_YOUR TASK:_ The reply should contain the full listing exactly as written and no pictures at all.

_INFORMATION SUPPLIED:_
==========

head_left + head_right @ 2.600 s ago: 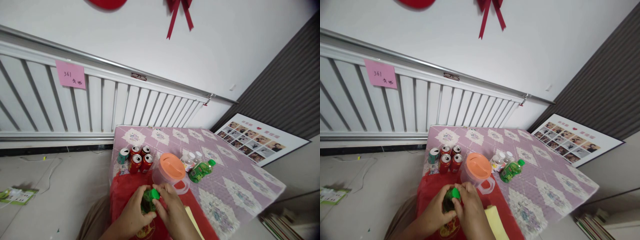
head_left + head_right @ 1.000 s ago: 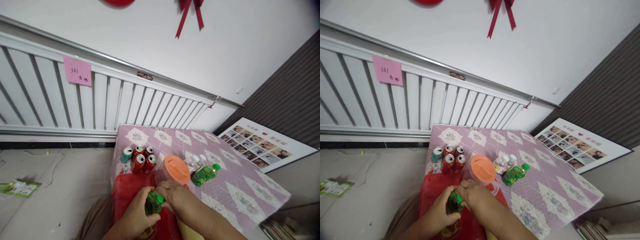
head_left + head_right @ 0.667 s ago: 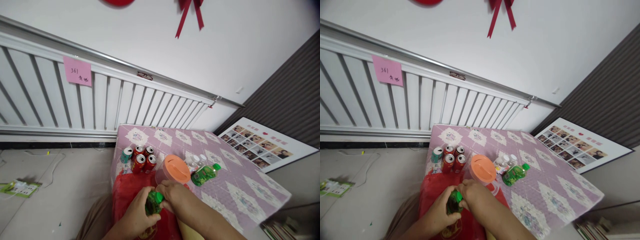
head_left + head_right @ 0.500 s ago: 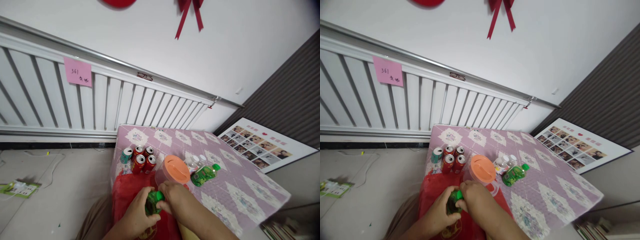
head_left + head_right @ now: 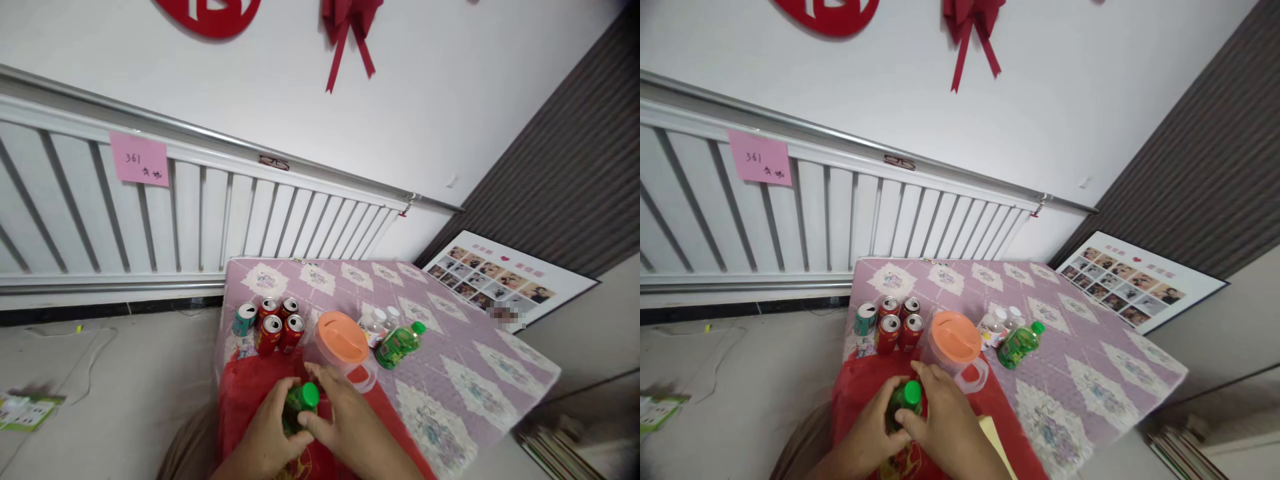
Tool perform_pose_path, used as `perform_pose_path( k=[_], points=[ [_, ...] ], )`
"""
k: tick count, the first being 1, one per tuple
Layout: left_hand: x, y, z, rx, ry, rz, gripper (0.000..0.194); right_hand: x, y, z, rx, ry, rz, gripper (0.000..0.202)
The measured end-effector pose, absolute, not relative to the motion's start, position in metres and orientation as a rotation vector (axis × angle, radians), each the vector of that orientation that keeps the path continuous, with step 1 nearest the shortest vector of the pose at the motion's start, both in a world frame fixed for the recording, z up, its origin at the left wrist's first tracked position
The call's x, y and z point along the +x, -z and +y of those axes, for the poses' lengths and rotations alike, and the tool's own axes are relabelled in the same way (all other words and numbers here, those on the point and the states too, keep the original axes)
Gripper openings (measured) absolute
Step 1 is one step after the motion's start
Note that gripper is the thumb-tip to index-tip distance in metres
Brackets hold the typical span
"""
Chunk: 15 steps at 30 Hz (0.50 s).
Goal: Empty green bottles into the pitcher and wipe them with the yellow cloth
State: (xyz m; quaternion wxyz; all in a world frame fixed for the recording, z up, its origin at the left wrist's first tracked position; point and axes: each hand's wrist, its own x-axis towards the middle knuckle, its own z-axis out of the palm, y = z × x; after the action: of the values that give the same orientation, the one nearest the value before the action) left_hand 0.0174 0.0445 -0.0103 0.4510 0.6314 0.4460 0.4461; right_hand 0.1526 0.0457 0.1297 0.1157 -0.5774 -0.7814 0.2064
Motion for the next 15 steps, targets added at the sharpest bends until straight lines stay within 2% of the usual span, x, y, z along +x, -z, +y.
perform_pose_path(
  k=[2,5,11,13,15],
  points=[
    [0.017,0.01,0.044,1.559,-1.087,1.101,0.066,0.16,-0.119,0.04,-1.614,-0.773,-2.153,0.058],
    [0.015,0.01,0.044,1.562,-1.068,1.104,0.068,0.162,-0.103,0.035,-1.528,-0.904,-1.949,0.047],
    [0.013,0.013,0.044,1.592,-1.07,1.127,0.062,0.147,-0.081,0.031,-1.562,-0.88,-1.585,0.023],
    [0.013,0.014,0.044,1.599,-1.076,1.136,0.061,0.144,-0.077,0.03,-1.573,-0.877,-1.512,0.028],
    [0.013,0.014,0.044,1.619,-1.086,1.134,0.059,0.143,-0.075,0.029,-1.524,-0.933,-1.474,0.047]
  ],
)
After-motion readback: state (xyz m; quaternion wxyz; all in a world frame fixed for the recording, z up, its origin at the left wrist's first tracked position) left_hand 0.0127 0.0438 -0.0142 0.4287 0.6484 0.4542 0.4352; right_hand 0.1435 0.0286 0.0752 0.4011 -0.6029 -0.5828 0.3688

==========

_ANSWER SECTION:_
head_left + head_right @ 2.600 s ago: 
head_left + head_right @ 1.000 s ago: 
head_left + head_right @ 0.667 s ago: 
head_left + head_right @ 0.500 s ago: 
head_left + head_right @ now: 
Tool perform_pose_path, used as `perform_pose_path( k=[_], points=[ [_, ...] ], )`
"""
k: tick count, the first being 1, one per tuple
Layout: left_hand: x, y, z, rx, ry, rz, gripper (0.000..0.194); right_hand: x, y, z, rx, ry, rz, gripper (0.000..0.202)
The measured end-effector pose, absolute, not relative to the motion's start, position in metres and orientation as a rotation vector (axis × angle, radians), each the vector of that orientation that keeps the path continuous, with step 1 nearest the shortest vector of the pose at the motion's start, both in a world frame fixed for the recording, z up, its origin at the left wrist's first tracked position
The call's x, y and z point along the +x, -z and +y of those axes, for the poses' lengths and rotations alike, and the tool's own axes are relabelled in the same way (all other words and numbers here, those on the point and the states too, keep the original axes)
Gripper openings (measured) absolute
Step 1 is one step after the motion's start
Note that gripper is the thumb-tip to index-tip distance in metres
Brackets hold the typical span
"""
Chunk: 15 steps at 30 Hz (0.50 s).
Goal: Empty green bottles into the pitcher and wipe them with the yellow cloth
State: (xyz m; quaternion wxyz; all in a world frame fixed for the recording, z up, its origin at the left wrist's first tracked position; point and axes: each hand's wrist, its own x-axis towards the middle knuckle, its own z-axis out of the palm, y = z × x; after the action: of the values that give the same orientation, the one nearest the value before the action) left_hand 0.0174 0.0445 -0.0103 0.4510 0.6314 0.4460 0.4461; right_hand 0.1526 0.0457 0.1297 0.1157 -0.5774 -0.7814 0.2064
Motion for the next 15 steps, targets added at the sharpest bends until straight lines stay within 2% of the usual span, x, y, z along +x, -z, +y.
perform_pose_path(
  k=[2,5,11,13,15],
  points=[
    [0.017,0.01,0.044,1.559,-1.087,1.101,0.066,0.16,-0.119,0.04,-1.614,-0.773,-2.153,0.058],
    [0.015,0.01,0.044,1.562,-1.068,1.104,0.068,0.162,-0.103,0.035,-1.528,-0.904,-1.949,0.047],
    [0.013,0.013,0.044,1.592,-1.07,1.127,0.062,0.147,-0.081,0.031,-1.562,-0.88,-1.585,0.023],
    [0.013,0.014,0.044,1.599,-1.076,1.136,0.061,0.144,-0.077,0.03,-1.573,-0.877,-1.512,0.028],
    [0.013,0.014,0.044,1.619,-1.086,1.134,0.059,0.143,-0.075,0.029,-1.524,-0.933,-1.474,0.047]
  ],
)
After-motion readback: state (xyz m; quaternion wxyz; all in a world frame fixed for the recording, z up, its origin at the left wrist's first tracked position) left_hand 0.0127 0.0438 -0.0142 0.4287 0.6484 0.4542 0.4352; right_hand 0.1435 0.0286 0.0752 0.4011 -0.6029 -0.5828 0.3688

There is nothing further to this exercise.